• THE PROBLEM
The lines below should be written out again in full, exactly as they are.

● ● ● ● ● ● ●

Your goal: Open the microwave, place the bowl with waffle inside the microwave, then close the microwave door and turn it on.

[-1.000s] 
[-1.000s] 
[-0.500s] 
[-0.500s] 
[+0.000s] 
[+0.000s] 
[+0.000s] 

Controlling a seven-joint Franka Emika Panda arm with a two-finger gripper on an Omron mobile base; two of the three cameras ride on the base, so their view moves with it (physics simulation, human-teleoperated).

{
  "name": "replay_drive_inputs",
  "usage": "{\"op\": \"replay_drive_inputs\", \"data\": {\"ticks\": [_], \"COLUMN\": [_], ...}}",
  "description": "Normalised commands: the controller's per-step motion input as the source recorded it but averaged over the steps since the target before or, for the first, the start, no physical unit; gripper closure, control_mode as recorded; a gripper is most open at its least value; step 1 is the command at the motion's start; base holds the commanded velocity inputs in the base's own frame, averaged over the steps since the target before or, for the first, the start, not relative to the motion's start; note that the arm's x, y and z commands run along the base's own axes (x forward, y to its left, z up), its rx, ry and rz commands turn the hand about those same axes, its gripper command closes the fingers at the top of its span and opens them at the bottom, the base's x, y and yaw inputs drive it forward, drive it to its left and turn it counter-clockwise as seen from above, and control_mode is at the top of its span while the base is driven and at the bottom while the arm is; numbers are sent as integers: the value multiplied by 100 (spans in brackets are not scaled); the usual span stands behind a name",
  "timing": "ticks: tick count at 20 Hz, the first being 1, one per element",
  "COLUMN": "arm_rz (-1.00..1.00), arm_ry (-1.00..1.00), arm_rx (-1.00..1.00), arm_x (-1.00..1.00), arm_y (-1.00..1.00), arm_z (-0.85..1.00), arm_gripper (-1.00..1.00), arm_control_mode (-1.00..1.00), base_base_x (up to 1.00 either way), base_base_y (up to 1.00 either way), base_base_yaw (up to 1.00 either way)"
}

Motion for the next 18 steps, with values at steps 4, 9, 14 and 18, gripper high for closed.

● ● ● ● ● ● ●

• OUTPUT FOR THIS EXERCISE
Your goal: Open the microwave, place the bowl with waffle inside the microwave, then close the microwave door and turn it on.

[-1.000s] 
[-1.000s] 
[-0.500s] 
[-0.500s] 
[+0.000s] 
[+0.000s] 
[+0.000s] 

Controlling a seven-joint Franka Emika Panda arm with a two-finger gripper on an Omron mobile base; two of the three cameras ride on the base, so their view moves with it (physics simulation, human-teleoperated).

{
  "name": "replay_drive_inputs",
  "usage": "{\"op\": \"replay_drive_inputs\", \"data\": {\"ticks\": [_], \"COLUMN\": [_], ...}}",
  "description": "Normalised commands: the controller's per-step motion input as the source recorded it but averaged over the steps since the target before or, for the first, the start, no physical unit; gripper closure, control_mode as recorded; a gripper is most open at its least value; step 1 is the command at the motion's start; base holds the commanded velocity inputs in the base's own frame, averaged over the steps since the target before or, for the first, the start, not relative to the motion's start; note that the arm's x, y and z commands run along the base's own axes (x forward, y to its left, z up), its rx, ry and rz commands turn the hand about those same axes, its gripper command closes the fingers at the top of its span and opens them at the bottom, the base's x, y and yaw inputs drive it forward, drive it to its left and turn it counter-clockwise as seen from above, and control_mode is at the top of its span while the base is driven and at the bottom while the arm is; numbers are sent as integers: the value multiplied by 100 (spans in brackets are not scaled); the usual span stands behind a name",
  "timing": "ticks: tick count at 20 Hz, the first being 1, one per element",
  "COLUMN": "arm_rz (-1.00..1.00), arm_ry (-1.00..1.00), arm_rx (-1.00..1.00), arm_x (-1.00..1.00), arm_y (-1.00..1.00), arm_z (-0.85..1.00), arm_gripper (-1.00..1.00), arm_control_mode (-1.00..1.00), base_base_x (up to 1.00 either way), base_base_y (up to 1.00 either way), base_base_yaw (up to 1.00 either way)"
}

Motion for the next 18 steps, with values at steps 4, 9, 14 and 18, gripper high for closed.

Work on this exercise is now complete.